An online, searchable registry aligns with practices in other Canadian jurisdictions, such as British Columbia, Ontario and Saskatchewan, which share similar information about the status of teaching certificates and disciplinary matters. The registry is also similar to registries for members of other professions in Alberta such as nurses, doctors, lawyers and engineers. Alberta’s registry includes relevant information about serious disciplinary matters while still protecting the privacy of the disciplined individual’s colleagues, students and others who may be involved in the situation.
The registry will launch with information for about 162,000 current and former teachers and teacher leaders, with that number growing as more individuals become certificated. Requests for exemption from the online registry are considered on a case-by-case basis. As set out in the Education Act, exemptions may be granted including in situations where the disclosure of information on the registry:
- is contrary to another law in Alberta or Canada
- goes against an order that has been issued by a court
- could reasonably cause injury or hardship to a person
- On Sept. 1, 2019, professional practice standards came into effect for principals and superintendents, along with a revised standard for teachers. Additionally, two new levels of certification for teacher leaders were introduced: a leadership certificate and a superintendent leadership certificate.

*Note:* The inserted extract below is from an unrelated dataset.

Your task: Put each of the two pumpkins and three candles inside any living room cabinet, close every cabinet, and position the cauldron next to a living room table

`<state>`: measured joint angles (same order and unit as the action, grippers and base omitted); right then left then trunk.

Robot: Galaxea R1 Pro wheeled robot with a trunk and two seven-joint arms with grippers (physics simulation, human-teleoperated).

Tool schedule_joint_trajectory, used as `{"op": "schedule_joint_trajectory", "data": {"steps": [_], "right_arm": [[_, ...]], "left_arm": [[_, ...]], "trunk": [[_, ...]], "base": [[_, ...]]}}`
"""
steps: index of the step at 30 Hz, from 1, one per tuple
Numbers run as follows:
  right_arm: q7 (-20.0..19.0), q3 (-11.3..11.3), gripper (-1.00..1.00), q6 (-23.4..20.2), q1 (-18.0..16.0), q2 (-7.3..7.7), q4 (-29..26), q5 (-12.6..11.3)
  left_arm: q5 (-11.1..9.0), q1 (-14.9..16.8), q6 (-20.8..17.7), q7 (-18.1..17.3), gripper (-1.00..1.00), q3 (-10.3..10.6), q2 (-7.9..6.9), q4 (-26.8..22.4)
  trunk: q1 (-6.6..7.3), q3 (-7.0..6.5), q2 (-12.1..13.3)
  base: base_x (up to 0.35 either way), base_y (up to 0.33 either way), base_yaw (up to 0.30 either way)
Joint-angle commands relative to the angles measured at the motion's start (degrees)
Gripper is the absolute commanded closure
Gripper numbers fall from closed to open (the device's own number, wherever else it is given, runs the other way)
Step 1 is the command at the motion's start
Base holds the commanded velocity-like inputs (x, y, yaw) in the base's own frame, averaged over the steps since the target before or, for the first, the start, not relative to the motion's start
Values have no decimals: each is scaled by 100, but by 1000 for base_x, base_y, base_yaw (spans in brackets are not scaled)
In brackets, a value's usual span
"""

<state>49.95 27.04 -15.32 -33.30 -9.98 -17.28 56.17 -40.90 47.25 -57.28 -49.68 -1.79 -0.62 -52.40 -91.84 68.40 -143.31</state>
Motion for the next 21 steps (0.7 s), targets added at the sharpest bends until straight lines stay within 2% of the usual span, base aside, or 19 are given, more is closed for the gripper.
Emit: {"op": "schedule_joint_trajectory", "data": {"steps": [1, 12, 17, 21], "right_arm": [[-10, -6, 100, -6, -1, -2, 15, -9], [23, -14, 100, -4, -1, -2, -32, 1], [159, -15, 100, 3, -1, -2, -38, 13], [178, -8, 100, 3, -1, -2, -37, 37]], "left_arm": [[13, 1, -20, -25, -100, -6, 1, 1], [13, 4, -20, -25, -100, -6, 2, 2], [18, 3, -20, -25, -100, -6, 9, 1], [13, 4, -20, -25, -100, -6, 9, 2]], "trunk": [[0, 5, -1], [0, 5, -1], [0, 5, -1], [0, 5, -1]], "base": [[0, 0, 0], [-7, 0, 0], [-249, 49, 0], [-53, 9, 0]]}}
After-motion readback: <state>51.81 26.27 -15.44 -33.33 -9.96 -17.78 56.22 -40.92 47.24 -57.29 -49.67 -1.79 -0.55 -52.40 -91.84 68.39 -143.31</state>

- On Dec. 15, 2021, part of the Students First Act became law, requiring the Alberta Teachers’ Association (ATA) to notify the registrar of all complaints received. On Sept. 1, 2022, the remainder of the Students First Act becomes law to address gaps, issues and inconsistencies in Alberta’s system of oversight and discipline for teachers and teacher leaders.
- On Jan. 1, 2023, the Reforming Teaching Profession Discipline Act will create the Office of the Alberta Teaching Profession Commissioner, separating the teacher disciplinary process from the ATA’s mandate and functions.